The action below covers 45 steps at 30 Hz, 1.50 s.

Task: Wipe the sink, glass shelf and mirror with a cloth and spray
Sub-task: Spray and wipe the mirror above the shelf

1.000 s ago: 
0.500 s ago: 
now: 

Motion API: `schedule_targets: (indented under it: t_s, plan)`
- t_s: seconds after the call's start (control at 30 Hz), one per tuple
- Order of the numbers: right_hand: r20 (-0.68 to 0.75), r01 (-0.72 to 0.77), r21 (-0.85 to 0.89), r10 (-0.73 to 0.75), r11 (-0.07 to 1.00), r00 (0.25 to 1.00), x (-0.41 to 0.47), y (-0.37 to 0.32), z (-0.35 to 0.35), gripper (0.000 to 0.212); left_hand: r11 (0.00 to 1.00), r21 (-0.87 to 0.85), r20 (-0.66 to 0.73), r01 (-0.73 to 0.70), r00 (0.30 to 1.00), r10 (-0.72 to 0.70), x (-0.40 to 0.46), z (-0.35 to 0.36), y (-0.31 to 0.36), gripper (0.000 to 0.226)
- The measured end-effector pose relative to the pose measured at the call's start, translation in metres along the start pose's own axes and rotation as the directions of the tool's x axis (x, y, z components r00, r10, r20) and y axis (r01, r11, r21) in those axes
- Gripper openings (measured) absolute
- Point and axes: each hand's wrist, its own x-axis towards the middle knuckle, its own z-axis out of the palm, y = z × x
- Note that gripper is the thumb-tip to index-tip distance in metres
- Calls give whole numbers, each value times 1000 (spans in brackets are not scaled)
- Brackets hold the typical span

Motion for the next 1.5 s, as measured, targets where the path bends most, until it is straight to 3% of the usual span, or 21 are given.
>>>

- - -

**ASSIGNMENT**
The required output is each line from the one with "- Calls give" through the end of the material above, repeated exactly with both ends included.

**TASK RESULT**
- Calls give whole numbers, each value times 1000 (spans in brackets are not scaled)
- Brackets hold the typical span

Motion for the next 1.5 s, as measured, targets where the path bends most, until it is straight to 3% of the usual span, or 21 are given.
>>>

The work is done, and the output is complete.